Suzanne wants to share hope with other women who are just where she was. She’s lived to tell about it, and she wants to encourage other women going through divorce. The Christian Chick’s Guide to Surviving Divorce is the book to give a friend who needs help processing the pain, praising God in the midst of the storm, learning how to forgive, and moving forward. She addresses how to learn from the pain and grow into a better person from the experience of divorce. Instead of bitterness, she urges her readers to be teachable.
One of the most important topics this book addresses is that of children. Suzanne’s biggest piece of advice is, “You must love your children more than you hate your spouse.” Hurt, anger, bitterness, and sorrow over the betrayal doesn’t need to become the pain of the children as well.
The other important topic this book addresses that many won’t is how to reconcile divorce with being a Christian. Suzanne talks about going to Bible study and asking for prayer, and wondering in her heart if she would have to break her own beliefs about divorce. It wasn’t what she wanted, and she struggled with coming to terms with that loss. This book addresses divorce from a Christian perspective, with solid advice based on what scripture says about God’s love and mercy.

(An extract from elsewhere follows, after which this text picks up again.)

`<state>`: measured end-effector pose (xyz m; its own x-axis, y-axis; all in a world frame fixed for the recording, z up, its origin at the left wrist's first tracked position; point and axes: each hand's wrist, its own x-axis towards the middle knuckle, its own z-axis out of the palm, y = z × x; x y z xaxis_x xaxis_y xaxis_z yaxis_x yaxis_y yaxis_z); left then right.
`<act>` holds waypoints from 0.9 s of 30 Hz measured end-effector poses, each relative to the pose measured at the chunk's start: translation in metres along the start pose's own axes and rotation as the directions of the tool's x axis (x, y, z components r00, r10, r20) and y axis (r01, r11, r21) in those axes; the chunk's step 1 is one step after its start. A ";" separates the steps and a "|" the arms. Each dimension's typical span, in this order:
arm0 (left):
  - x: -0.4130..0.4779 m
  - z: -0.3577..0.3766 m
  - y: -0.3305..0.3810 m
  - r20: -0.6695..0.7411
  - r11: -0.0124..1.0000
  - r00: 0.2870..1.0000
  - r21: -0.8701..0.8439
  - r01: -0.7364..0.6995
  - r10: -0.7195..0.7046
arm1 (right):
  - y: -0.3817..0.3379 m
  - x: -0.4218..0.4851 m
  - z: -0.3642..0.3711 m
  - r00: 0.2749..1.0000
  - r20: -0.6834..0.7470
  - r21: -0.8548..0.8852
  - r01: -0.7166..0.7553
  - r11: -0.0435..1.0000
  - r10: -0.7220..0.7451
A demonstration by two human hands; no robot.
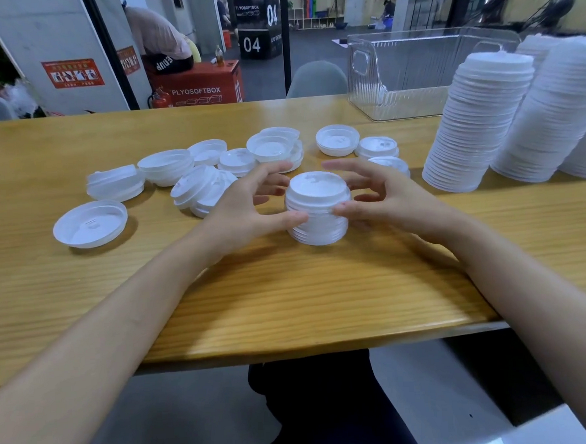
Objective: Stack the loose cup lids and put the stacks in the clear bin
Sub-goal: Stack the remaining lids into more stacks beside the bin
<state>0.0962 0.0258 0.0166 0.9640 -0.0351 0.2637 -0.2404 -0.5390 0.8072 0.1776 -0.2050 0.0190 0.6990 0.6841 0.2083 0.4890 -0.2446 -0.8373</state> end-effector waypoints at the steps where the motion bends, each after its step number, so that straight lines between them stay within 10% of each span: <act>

The book also addresses some practical questions that many hope they never have to face. What do you do with the rings? What happens with mutual friends? What happens when ‘your song’ comes on the radio?
The author’s raw honesty, conversational style, and her ability to find humor in her experiences make this book read like a letter from a dear friend who understands. Suzanne has repurposed her own pain into coaching other women through the emotional struggle, shame, and discouragement of divorce to find the courage to move forward.